The Yardbirds

The Yardbirds are an English rock band formed in London in 1963 that had a string of hits during the mid-1960s, including “For Your Love”, “Heart Full of Soul”, “Shapes of Things” and “Over Under Sideways Down”. The group launched the careers of guitarists Eric Clapton, Jimmy Page and Jeff Beck, all of whom ranked in the top five of Rolling Stone magazine’s list of 100 greatest guitarists.

A blues-based band noted for their signature “rave-up” instrumental breaks, the Yardbirds broadened their range into pop, pioneering psychedelic rock and early hard rock; and contributed to many electric guitar innovations of the mid-1960s, such as feedback, distortion and “fuzztone”. The bulk of the band’s most successful self-written songs came from vocalist and harmonica player Keith Relf, drummer Jim McCarty and bassist and producer Paul Samwell-Smith, who, with rhythm guitarist and bassist Chris Dreja, constituted the core of the group.

The band’s influence on both the music of the times and genres to come was great, and they inspired a host of imitators such as the Count Five and The Shadows of Knight. Rock critics and historians credit the Yardbirds with heavily contributing to, if not inventing, “the birth of psychedelic music”and sowing the seeds of punk rock, progressive rock and heavy metal, among other genres.

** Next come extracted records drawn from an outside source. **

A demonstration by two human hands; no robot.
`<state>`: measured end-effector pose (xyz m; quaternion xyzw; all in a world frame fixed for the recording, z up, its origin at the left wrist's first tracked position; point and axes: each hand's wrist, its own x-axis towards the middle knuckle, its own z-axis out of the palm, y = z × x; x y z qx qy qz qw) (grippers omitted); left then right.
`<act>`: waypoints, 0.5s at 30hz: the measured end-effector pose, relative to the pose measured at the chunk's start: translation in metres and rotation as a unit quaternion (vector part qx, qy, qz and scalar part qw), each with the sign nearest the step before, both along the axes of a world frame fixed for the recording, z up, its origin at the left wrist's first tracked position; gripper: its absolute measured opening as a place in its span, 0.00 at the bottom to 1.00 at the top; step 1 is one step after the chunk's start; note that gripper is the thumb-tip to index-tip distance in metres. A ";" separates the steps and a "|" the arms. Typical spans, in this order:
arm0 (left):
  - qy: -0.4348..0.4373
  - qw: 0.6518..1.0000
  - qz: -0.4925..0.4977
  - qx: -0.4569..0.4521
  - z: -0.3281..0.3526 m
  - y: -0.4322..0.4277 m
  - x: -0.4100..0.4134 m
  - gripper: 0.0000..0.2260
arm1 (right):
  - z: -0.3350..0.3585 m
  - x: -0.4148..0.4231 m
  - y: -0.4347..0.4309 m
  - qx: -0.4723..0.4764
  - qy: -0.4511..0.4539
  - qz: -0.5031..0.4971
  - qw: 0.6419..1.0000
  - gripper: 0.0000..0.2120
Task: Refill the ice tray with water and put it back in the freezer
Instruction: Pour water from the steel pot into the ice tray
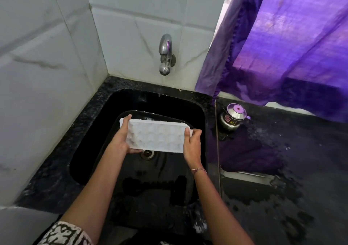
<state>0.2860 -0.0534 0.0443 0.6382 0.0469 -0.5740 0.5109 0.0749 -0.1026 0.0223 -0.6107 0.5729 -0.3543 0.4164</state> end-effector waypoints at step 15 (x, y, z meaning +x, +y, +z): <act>-0.355 0.933 -0.055 -0.002 -0.006 0.025 -0.015 0.21 | -0.012 -0.020 -0.009 0.082 -0.197 -0.088 0.973 0.19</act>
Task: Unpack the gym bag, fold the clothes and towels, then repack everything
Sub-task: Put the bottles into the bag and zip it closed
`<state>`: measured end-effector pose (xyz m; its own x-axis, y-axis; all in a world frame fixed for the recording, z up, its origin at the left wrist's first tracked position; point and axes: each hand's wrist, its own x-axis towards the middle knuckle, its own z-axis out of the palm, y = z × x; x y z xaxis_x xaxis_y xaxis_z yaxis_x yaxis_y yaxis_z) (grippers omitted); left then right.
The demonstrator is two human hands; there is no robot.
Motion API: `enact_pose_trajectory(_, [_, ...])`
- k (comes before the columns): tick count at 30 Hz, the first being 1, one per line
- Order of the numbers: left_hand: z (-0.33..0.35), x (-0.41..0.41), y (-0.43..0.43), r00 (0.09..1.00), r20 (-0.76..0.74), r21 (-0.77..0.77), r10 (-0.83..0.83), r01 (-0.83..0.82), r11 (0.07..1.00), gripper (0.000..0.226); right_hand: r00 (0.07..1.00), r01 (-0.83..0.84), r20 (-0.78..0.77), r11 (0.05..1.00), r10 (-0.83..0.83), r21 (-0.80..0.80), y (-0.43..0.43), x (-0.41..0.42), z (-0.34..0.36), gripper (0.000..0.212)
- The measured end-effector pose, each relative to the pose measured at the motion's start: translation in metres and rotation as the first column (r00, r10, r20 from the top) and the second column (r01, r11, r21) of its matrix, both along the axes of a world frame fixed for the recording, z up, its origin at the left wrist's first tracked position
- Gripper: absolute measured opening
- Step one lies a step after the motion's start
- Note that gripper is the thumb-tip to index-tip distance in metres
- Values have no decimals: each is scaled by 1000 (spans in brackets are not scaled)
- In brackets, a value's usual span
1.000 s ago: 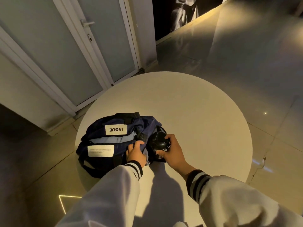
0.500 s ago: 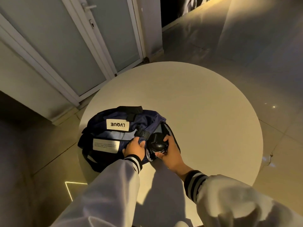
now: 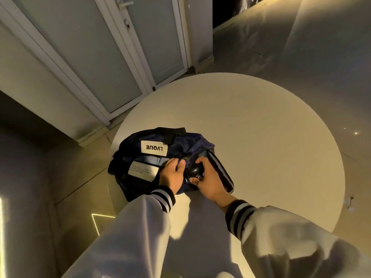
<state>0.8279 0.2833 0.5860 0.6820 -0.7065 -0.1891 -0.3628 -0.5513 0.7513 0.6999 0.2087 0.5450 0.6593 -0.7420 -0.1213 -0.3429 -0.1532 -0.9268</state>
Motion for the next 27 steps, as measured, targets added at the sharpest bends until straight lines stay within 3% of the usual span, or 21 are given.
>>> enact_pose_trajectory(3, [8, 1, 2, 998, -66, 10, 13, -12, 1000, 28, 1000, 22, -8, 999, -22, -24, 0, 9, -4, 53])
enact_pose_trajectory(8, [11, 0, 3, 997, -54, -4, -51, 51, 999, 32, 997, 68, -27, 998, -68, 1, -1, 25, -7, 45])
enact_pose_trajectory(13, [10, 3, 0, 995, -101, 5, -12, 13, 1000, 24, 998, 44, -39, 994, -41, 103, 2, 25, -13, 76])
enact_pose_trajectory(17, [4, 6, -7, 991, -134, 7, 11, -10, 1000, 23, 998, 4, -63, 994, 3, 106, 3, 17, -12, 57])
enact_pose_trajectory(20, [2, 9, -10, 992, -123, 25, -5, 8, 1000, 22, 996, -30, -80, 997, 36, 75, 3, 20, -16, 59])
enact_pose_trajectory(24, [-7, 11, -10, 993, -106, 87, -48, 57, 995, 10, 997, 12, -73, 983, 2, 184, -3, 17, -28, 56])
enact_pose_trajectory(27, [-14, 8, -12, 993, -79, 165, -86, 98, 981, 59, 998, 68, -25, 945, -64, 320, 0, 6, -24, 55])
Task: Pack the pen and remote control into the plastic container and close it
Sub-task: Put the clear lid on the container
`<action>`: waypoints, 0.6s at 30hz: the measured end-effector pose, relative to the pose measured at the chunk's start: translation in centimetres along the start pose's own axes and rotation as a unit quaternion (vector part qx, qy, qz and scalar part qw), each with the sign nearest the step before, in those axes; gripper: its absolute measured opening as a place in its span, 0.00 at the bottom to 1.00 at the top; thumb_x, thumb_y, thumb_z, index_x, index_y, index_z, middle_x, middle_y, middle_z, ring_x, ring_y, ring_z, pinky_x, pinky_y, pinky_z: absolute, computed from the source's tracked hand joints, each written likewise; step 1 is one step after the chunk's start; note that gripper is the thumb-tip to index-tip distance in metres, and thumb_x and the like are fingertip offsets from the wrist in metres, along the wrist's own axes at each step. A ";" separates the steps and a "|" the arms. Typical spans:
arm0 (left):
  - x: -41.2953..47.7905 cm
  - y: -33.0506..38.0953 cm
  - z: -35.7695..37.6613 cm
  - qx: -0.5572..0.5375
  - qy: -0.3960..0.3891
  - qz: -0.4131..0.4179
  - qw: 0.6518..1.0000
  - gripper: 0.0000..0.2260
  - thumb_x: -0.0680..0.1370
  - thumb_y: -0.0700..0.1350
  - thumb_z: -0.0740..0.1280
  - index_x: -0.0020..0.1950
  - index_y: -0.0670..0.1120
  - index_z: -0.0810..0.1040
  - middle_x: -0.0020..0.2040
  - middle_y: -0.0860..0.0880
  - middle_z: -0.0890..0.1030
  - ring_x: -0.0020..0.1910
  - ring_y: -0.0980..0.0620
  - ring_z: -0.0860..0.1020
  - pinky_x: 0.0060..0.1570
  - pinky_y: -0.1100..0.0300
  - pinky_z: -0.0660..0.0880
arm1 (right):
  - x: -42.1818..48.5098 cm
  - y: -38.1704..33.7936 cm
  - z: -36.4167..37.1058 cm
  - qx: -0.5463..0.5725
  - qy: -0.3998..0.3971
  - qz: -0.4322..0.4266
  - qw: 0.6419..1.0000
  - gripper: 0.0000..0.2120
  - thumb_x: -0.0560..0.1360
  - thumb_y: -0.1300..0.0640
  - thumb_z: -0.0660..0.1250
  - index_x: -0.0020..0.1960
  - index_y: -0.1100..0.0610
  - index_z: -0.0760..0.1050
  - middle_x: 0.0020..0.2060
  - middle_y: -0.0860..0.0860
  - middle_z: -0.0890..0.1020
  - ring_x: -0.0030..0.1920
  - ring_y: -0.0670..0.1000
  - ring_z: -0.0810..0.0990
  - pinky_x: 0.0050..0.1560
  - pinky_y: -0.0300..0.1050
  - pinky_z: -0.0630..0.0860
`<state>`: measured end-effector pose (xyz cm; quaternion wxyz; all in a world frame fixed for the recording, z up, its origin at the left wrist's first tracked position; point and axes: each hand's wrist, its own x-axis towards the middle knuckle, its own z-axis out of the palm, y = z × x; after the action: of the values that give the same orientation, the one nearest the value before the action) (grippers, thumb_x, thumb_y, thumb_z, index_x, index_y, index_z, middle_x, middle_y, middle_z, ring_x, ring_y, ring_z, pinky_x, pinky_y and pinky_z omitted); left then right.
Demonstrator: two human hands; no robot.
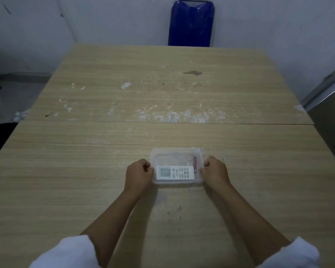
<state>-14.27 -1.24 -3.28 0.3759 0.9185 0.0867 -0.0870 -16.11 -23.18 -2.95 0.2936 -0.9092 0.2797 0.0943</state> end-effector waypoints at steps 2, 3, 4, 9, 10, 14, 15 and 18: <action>0.3 0.1 -0.1 0.001 -0.014 -0.014 1.000 0.08 0.72 0.39 0.67 0.50 0.40 0.80 0.44 0.42 0.83 0.45 0.46 0.79 0.43 0.61 0.68 | 0.5 -0.1 -0.1 -0.003 -0.021 0.008 1.000 0.07 0.71 0.62 0.65 0.49 0.61 0.76 0.49 0.58 0.81 0.45 0.56 0.78 0.43 0.44 0.72; 0.5 0.2 -0.1 0.002 -0.018 -0.019 1.000 0.11 0.71 0.39 0.67 0.53 0.40 0.79 0.48 0.42 0.82 0.48 0.44 0.80 0.45 0.60 0.70 | 0.7 -0.2 -0.1 0.004 -0.020 -0.001 1.000 0.10 0.71 0.61 0.66 0.52 0.61 0.75 0.52 0.58 0.80 0.49 0.57 0.78 0.45 0.45 0.73; 0.7 0.3 -0.1 0.002 -0.016 -0.018 1.000 0.16 0.71 0.39 0.67 0.58 0.40 0.77 0.54 0.40 0.80 0.52 0.43 0.79 0.49 0.58 0.72 | 0.8 -0.4 0.0 0.009 -0.004 -0.027 1.000 0.14 0.72 0.59 0.67 0.56 0.60 0.74 0.55 0.59 0.79 0.53 0.58 0.78 0.49 0.46 0.74; 0.7 1.5 1.2 0.084 -0.041 0.122 0.988 0.27 0.78 0.45 0.58 0.76 0.41 0.54 0.77 0.42 0.57 0.76 0.45 0.56 0.74 0.49 0.55 | 0.3 -1.5 1.4 -0.065 0.016 -0.225 0.972 0.26 0.78 0.53 0.58 0.75 0.58 0.58 0.76 0.57 0.59 0.76 0.57 0.56 0.75 0.52 0.55; 0.9 1.5 1.6 0.105 -0.049 0.143 0.983 0.27 0.80 0.47 0.56 0.76 0.42 0.51 0.78 0.43 0.55 0.77 0.46 0.54 0.75 0.49 0.54 | 0.3 -1.5 1.8 -0.083 -0.002 -0.232 0.969 0.27 0.79 0.51 0.55 0.76 0.57 0.54 0.77 0.55 0.55 0.77 0.55 0.51 0.77 0.51 0.51; 1.5 0.3 2.9 0.181 -0.057 0.163 0.968 0.31 0.77 0.58 0.43 0.77 0.44 0.51 0.79 0.45 0.55 0.78 0.48 0.54 0.75 0.49 0.54 | 0.7 -0.4 3.2 -0.130 -0.020 -0.246 0.960 0.34 0.77 0.41 0.42 0.77 0.57 0.47 0.79 0.53 0.49 0.78 0.51 0.44 0.78 0.51 0.43; 1.5 0.0 3.1 0.187 -0.051 0.166 0.967 0.32 0.75 0.59 0.41 0.77 0.45 0.51 0.79 0.46 0.56 0.78 0.48 0.54 0.75 0.49 0.55 | 0.8 -0.2 3.5 -0.138 -0.013 -0.251 0.958 0.35 0.75 0.40 0.39 0.77 0.57 0.46 0.79 0.53 0.48 0.78 0.51 0.43 0.78 0.51 0.43; 1.6 -0.5 3.4 0.184 -0.037 0.172 0.967 0.31 0.75 0.58 0.41 0.77 0.46 0.53 0.78 0.47 0.57 0.77 0.49 0.55 0.75 0.49 0.55 | 1.0 0.3 4.1 -0.147 0.002 -0.255 0.956 0.35 0.75 0.41 0.38 0.77 0.57 0.46 0.78 0.53 0.49 0.78 0.51 0.44 0.78 0.51 0.43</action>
<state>-13.21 -3.15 -6.41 0.2126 0.9691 -0.1039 -0.0695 -15.48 -21.41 -6.74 0.1708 -0.9835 0.0226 0.0549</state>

After the Yardbirds broke up in 1968, lead guitarist Jimmy Page founded what became Led Zeppelin, while Relf and McCarty formed Renaissance. The Yardbirds reformed in the 1990s, featuring McCarty, Dreja and new members. They were inducted into the Rock and Roll Hall of Fame in 1992. They were included in Rolling Stone’s list of the “100 Greatest Artists of All Time”, and ranked No. 37 on VH1’s 100 Greatest Artists of Hard Rock.